FINGOLIMOD is a Sphingosine 1-Phosphate Receptor Modulator that works by Sphingosine 1-phosphate receptor modulator; acts as a functional antagonist by downregulating S1P receptors on lymphocytes, preventing their egress from lymph nodes and reducing peripheral lymphocyte count.. JOENJA is a Sphingosine 1-Phosphate Receptor Modulator that works by JOENJA (lenvatinib) is a tyrosine kinase inhibitor that inhibits multiple receptor tyrosine kinases including VEGFR1-3, FGFR1-4, PDGFRα, RET, and KIT. It blocks tumor angiogenesis and proliferation.. They differ in pharmacokinetic profiles, FDA-approved indications, and side effect profiles.

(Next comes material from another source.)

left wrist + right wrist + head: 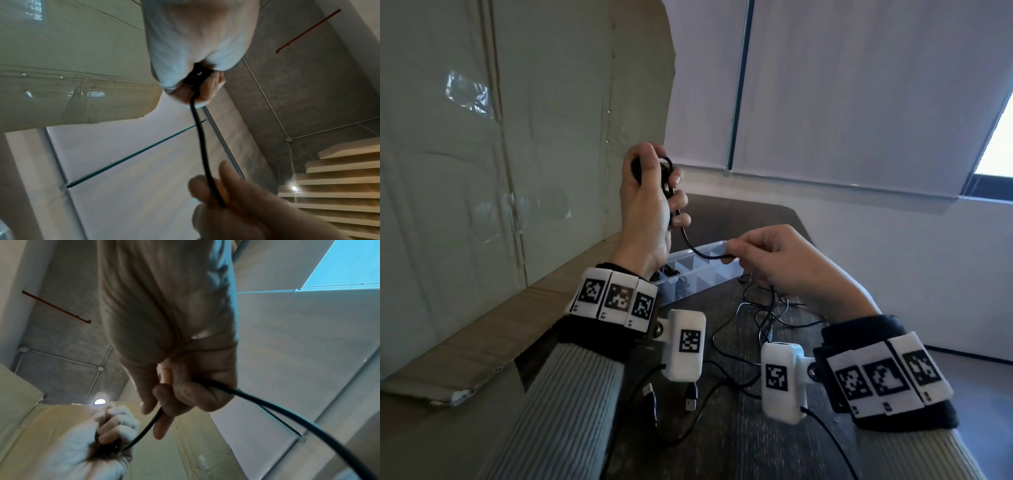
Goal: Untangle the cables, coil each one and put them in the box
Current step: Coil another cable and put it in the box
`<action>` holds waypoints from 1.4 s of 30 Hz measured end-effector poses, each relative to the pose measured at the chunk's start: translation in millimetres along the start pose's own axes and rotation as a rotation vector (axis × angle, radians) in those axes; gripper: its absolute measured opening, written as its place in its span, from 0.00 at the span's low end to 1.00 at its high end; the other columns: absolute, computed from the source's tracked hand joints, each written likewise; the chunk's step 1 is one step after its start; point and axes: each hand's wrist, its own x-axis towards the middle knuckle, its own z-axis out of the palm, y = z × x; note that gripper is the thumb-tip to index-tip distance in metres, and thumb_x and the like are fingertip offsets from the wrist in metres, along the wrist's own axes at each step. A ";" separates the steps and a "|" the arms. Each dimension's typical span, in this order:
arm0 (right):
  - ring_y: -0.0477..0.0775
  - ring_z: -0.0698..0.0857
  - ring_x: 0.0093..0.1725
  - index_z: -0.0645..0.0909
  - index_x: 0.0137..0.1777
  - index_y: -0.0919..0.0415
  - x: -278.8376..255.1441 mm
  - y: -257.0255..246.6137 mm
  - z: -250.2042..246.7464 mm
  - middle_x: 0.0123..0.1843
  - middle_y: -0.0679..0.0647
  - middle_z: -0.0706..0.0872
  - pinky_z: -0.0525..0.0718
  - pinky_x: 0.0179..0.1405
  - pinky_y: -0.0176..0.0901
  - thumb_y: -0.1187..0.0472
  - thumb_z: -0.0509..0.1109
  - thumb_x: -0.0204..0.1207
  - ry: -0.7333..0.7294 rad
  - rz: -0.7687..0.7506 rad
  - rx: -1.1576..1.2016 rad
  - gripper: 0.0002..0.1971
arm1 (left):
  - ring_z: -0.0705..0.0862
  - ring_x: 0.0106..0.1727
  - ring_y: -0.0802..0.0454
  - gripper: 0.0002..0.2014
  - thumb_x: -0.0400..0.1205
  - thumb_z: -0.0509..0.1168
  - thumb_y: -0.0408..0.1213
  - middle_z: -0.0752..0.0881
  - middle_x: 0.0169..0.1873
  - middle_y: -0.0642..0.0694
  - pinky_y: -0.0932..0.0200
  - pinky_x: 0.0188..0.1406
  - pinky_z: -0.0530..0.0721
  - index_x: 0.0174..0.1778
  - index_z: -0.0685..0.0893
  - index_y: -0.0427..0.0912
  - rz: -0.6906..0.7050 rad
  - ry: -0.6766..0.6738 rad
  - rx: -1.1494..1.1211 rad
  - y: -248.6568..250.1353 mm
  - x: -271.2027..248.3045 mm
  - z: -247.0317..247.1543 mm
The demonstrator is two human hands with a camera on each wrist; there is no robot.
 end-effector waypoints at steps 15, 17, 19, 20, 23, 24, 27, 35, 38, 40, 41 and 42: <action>0.44 0.67 0.24 0.90 0.40 0.53 -9.6 -9.1 -8.5 0.20 0.48 0.75 0.68 0.28 0.32 0.53 0.71 0.79 -0.049 -0.066 -0.071 0.10 | 0.61 0.15 0.59 0.24 0.86 0.46 0.58 0.72 0.17 0.52 0.71 0.14 0.58 0.48 0.78 0.43 -0.129 -0.004 0.080 -7.7 3.3 -7.4; 0.41 0.72 0.25 0.91 0.40 0.54 -12.5 -13.9 -13.7 0.23 0.49 0.81 0.70 0.30 0.29 0.56 0.72 0.79 -0.026 -0.115 -0.040 0.08 | 0.66 0.15 0.59 0.25 0.87 0.47 0.56 0.76 0.19 0.52 0.68 0.13 0.62 0.50 0.81 0.40 -0.086 -0.129 0.401 -13.5 0.9 -8.6; 0.45 0.73 0.28 0.91 0.41 0.55 -14.6 -17.5 -16.4 0.27 0.59 0.82 0.72 0.32 0.33 0.58 0.72 0.79 -0.050 -0.164 -0.040 0.07 | 0.71 0.16 0.59 0.26 0.88 0.48 0.53 0.80 0.20 0.52 0.67 0.16 0.69 0.42 0.84 0.39 -0.001 -0.289 0.718 -19.9 -3.1 -6.0; 0.49 0.71 0.28 0.90 0.42 0.56 -15.1 -18.5 -17.1 0.28 0.66 0.79 0.70 0.31 0.36 0.58 0.71 0.79 -0.063 -0.183 -0.063 0.08 | 0.74 0.17 0.60 0.27 0.88 0.48 0.53 0.81 0.19 0.52 0.68 0.20 0.71 0.38 0.85 0.39 0.039 -0.362 0.851 -23.2 -5.3 -4.3; 0.47 0.67 0.23 0.90 0.41 0.57 -13.4 -18.8 -18.0 0.26 0.66 0.77 0.67 0.26 0.32 0.62 0.70 0.80 0.006 -0.237 -0.132 0.08 | 0.78 0.22 0.52 0.34 0.86 0.45 0.57 0.84 0.21 0.48 0.60 0.26 0.76 0.32 0.85 0.36 -0.007 -0.531 0.970 -28.3 -14.1 1.3; 0.45 0.70 0.23 0.90 0.41 0.57 -10.8 -16.4 -19.3 0.24 0.58 0.81 0.70 0.27 0.29 0.64 0.71 0.79 0.084 -0.251 -0.124 0.07 | 0.79 0.24 0.52 0.36 0.85 0.43 0.59 0.85 0.23 0.46 0.62 0.25 0.75 0.33 0.86 0.35 -0.061 -0.571 0.928 -28.7 -16.2 2.7; 0.57 0.85 0.33 0.89 0.42 0.52 -4.6 -7.5 -24.1 0.34 0.53 0.90 0.86 0.39 0.46 0.62 0.74 0.76 0.289 -0.264 -0.064 0.05 | 0.78 0.26 0.54 0.43 0.78 0.41 0.66 0.84 0.22 0.47 0.66 0.21 0.70 0.40 0.86 0.27 -0.207 -0.667 0.829 -24.8 -20.2 8.3; 0.36 0.80 0.27 0.88 0.45 0.55 -1.0 -2.2 -29.2 0.30 0.41 0.86 0.76 0.32 0.25 0.64 0.70 0.80 0.393 -0.272 0.022 0.07 | 0.80 0.29 0.53 0.12 0.86 0.57 0.37 0.77 0.24 0.48 0.62 0.33 0.82 0.40 0.80 0.36 -0.266 -0.678 0.483 -22.8 -16.9 7.0; 0.31 0.76 0.21 0.86 0.52 0.60 3.1 0.4 -25.8 0.18 0.32 0.77 0.69 0.24 0.22 0.66 0.63 0.84 0.389 -0.202 0.057 0.10 | 0.91 0.48 0.42 0.13 0.87 0.56 0.40 0.90 0.41 0.36 0.46 0.49 0.89 0.41 0.78 0.37 -0.262 -0.472 0.293 -20.5 -13.2 10.7; 0.33 0.75 0.20 0.86 0.55 0.57 6.9 3.9 -21.6 0.17 0.32 0.76 0.67 0.27 0.26 0.66 0.61 0.85 0.375 -0.161 0.061 0.12 | 0.89 0.55 0.42 0.13 0.88 0.55 0.41 0.89 0.51 0.35 0.43 0.54 0.87 0.41 0.77 0.38 -0.253 -0.313 0.155 -20.7 -8.6 10.5; 0.35 0.73 0.20 0.86 0.57 0.57 8.8 6.5 -19.2 0.18 0.33 0.75 0.66 0.28 0.29 0.65 0.61 0.85 0.361 -0.136 0.054 0.12 | 0.88 0.57 0.43 0.14 0.88 0.54 0.41 0.89 0.53 0.35 0.43 0.55 0.87 0.41 0.77 0.39 -0.246 -0.251 0.100 -20.4 -6.4 9.6; 0.36 0.71 0.20 0.86 0.59 0.58 10.1 8.3 -16.6 0.18 0.34 0.74 0.66 0.29 0.32 0.64 0.61 0.85 0.331 -0.110 0.039 0.12 | 0.88 0.58 0.43 0.14 0.89 0.53 0.41 0.89 0.54 0.36 0.44 0.56 0.87 0.41 0.76 0.39 -0.235 -0.212 0.052 -19.7 -4.0 8.7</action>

2. Which is stronger: FINGOLIMOD or JOENJA?

Potency comparisons between FINGOLIMOD and JOENJA depend on the specific clinical indication. These are both Sphingosine 1-Phosphate Receptor Modulator agents and are not directly interchangeable by dose. A physician or clinical pharmacist should guide any therapeutic switching decisions.

3. What is the standard dosing for FINGOLIMOD vs JOENJA?

The standard adult dose of FINGOLIMOD is: 0.5 mg orally once daily. The standard adult dose of JOENJA is: JOENJA (lenalidomide) 2.5 mg orally once daily on days 1-21 of a 28-day cycle.. Dosing should always be individualized based on indication, renal and hepatic function, age, and other patient factors.

4. Can you take FINGOLIMOD and JOENJA together?

No direct drug-drug interaction has been formally documented between FINGOLIMOD and JOENJA in current clinical databases. However, individual patient risk factors including other medications, organ function, and comorbidities should always be evaluated by a qualified healthcare provider.

5. Are FINGOLIMOD and JOENJA safe during pregnancy?

The maternal-fetal safety profiles differ. FINGOLIMOD is classified as Category C. FDA Pregnancy Category C. Based on animal studies, fingolimod is associated with increased risk of fetal malformations, including persistent truncus arteriosus and ventricular sept. JOENJA is classified as Category C. First trimester: Based on animal studies, there is evidence of teratogenicity including cardiovascular and neural tube defects. Human data are limited; however, the drug should be . Always consult a maternal-fetal medicine specialist before taking either drug during pregnancy or lactation.